Chris McDonnell: Hermitage

HERMITAGE             

There is a stillness and solitude in the hour before dawn. In that darkness there is a time when we can open ourselves to listening to the Lord. No words, but the space between words where our confusion and weakness can experience a gentle healing. Prayer is about being there, it is about patiently listening and waiting. It is never easy. 

Photo Thomas Merton

In a journal entry for December 5th, 1964, Thomas Merton wrote of his early days in the hermitage. “In the hermitage, one must pray or go to seed. The pretence of prayer will not suffice. Just sitting will not suffice. It has to be real. Yet, what can one do? Solitude puts you with your back to the wall, or your face to it, and this is good. So you pray to learn how to pray.

Our prayer life sustains us, gives vibrancy to our being. That is why we should nurture it day by day, alive to God’s presence, dependent on his care and forgiveness.

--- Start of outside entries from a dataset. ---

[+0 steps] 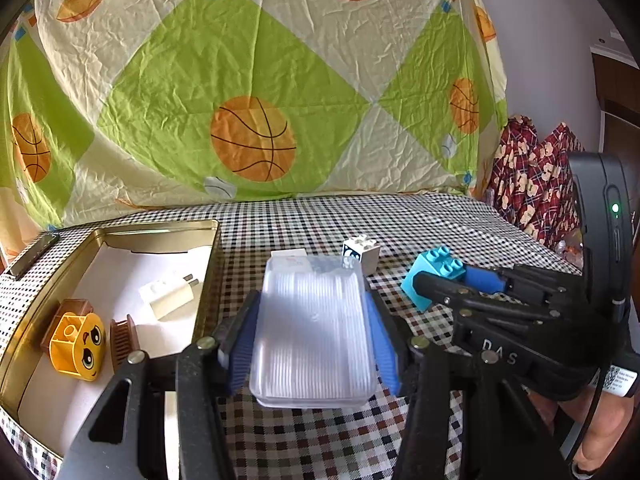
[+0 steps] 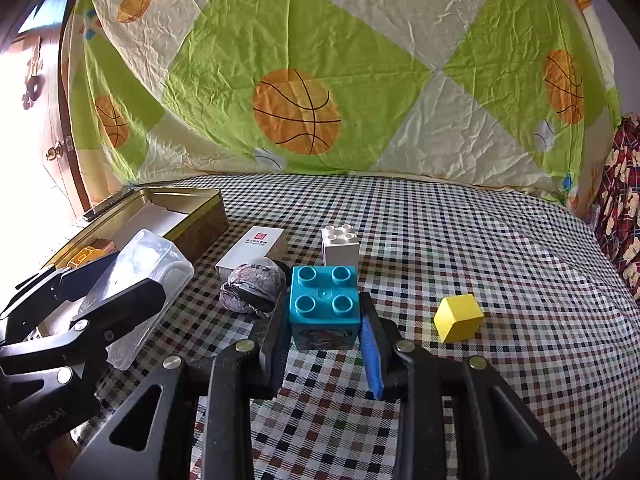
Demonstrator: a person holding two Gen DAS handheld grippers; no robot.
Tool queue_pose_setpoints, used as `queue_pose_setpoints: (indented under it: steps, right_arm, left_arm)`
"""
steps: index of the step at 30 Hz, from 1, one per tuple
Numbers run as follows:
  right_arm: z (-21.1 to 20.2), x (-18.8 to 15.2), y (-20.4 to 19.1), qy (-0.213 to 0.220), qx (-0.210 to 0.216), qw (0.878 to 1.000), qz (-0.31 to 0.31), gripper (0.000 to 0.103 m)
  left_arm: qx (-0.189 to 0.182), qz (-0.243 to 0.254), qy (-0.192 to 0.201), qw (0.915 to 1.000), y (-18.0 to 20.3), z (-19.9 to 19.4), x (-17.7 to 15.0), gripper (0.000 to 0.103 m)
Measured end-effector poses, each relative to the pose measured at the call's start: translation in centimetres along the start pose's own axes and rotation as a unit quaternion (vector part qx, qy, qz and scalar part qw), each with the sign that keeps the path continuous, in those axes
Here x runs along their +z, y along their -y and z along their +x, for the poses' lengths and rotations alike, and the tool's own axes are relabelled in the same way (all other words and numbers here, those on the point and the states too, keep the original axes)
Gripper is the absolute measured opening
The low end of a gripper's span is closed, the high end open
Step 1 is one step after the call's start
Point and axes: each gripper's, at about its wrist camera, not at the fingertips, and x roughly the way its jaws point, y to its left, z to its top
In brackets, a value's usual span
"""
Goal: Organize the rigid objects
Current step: 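Carry blue lego block with right tool while left tool carries clear box toward tin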
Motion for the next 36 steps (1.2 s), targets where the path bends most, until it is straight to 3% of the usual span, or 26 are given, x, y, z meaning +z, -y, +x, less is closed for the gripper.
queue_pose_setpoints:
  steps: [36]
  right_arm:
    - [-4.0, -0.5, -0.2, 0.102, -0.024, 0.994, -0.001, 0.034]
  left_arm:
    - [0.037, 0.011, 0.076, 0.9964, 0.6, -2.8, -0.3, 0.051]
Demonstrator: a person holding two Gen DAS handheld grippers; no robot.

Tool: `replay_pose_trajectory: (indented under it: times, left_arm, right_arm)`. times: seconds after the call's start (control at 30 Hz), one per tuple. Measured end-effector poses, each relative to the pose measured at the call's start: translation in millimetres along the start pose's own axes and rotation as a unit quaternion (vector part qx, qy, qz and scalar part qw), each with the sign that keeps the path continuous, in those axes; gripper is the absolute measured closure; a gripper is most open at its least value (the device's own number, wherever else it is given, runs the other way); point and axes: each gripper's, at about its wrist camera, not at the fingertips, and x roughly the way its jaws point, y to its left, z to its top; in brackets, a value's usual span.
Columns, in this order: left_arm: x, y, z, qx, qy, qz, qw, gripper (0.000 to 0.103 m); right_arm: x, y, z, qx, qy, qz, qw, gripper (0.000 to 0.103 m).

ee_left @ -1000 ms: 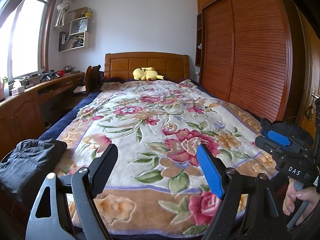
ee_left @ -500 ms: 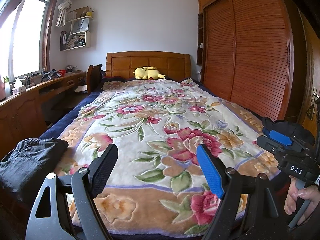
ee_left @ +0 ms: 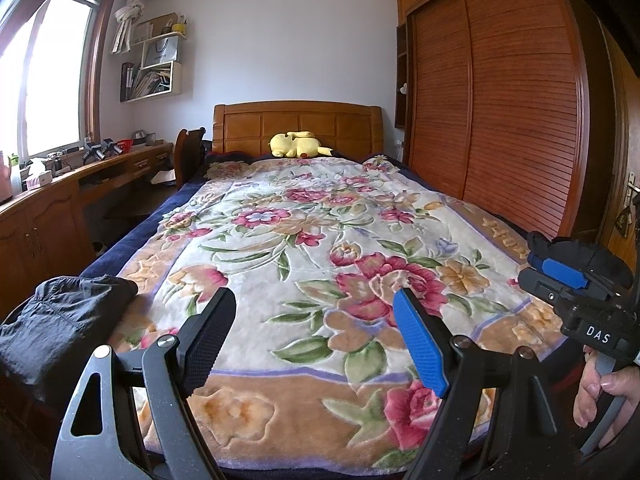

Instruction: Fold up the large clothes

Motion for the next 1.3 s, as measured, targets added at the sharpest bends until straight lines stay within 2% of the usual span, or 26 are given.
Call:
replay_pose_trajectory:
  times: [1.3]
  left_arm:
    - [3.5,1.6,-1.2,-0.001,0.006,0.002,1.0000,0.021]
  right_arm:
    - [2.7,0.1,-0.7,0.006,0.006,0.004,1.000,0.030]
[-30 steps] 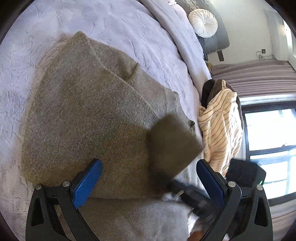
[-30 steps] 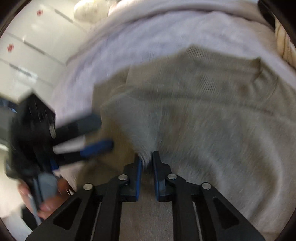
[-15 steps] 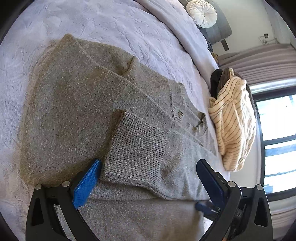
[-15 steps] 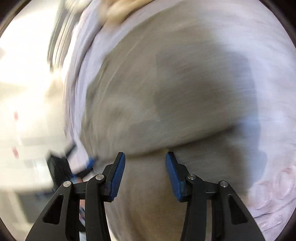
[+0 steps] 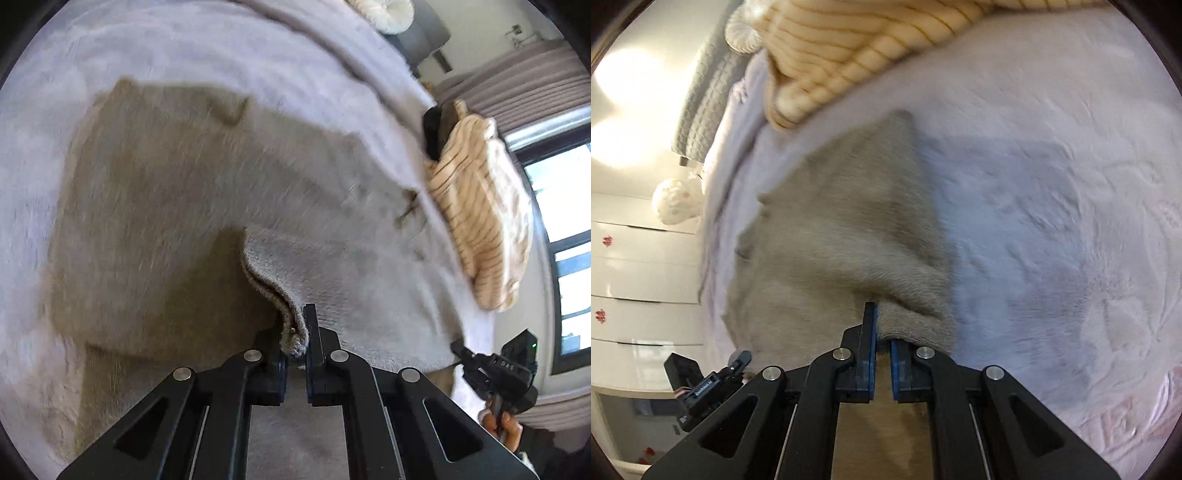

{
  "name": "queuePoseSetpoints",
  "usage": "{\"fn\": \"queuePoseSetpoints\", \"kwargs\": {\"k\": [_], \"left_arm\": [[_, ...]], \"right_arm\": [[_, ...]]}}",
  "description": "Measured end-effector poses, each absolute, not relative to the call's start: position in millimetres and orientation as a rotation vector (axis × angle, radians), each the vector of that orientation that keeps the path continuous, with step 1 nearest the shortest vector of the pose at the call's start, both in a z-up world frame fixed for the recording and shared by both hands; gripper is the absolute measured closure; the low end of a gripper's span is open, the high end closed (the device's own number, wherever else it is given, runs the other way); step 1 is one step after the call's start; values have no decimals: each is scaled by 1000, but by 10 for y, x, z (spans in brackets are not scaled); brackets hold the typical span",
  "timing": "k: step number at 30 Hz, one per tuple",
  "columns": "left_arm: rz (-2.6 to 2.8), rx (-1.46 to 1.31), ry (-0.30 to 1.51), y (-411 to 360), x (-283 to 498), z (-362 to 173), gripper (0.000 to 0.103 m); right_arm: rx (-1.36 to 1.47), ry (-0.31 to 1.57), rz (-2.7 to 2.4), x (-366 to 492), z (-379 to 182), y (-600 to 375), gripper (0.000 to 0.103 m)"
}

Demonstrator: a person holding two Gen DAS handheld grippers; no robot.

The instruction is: Fold small clothes

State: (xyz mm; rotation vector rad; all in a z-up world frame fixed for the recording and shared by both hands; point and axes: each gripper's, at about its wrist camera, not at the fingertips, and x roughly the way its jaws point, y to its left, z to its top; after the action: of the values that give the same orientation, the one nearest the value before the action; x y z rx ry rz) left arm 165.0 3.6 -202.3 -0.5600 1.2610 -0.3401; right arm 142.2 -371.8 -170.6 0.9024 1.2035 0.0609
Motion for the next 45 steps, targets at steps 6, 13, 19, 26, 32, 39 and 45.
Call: {"fn": "queuePoseSetpoints", "kwargs": {"k": [6, 13, 19, 26, 32, 39, 45], "left_arm": [[-288, -518, 1264, 179, 1488, -2000, 95], [-197, -440, 1246, 441, 1423, -1769, 95], [-220, -384, 1231, 156, 1581, -1670, 95], [-212, -357, 1270, -261, 1748, -1892, 95], [-190, -323, 1257, -322, 1743, -1904, 95], [-155, -260, 1232, -401, 1853, -1946, 95], [-110, -263, 1230, -248, 1933, -1859, 95]], "right_arm": [[873, 1272, 100, 1282, -1637, -3675, 79], [812, 1151, 135, 1234, -1211, -3898, 49], [992, 1124, 87, 1685, -1585, -4370, 49], [992, 1207, 187, 2108, -1802, -4203, 95], [441, 1181, 90, 2252, -1270, -3846, 95], [452, 1220, 5, 2188, -1598, -3964, 92], [452, 1229, -57, 1914, -1279, -4016, 89]]}}
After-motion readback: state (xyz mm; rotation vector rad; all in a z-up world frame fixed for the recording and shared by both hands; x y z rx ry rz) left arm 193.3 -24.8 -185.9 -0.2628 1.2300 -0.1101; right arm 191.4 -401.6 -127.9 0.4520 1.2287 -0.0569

After reading the account of his hermitage years, I wrote these few lines some years ago.

                 Edgeland

Morning darkness
the other side of night

      the monk by his fire

      reading the Word

watching the wandering flame.

Morning stillness
the other side of movement  

       the monk by his door

praying the psalms

    greeting the day of the Lord

Morning silence

the other side of sound  

      the monk by his pond

still and silent

      in the darkness before dawn.

Each of us needs to cultivate our edgeland, the place, the point that encourages prayer, the time when we remember others who have asked for our prayers. There will come a time when our edgeland is overgrown through our own neglect and circumstance. It is then that we will come to depend on the prayer time of others.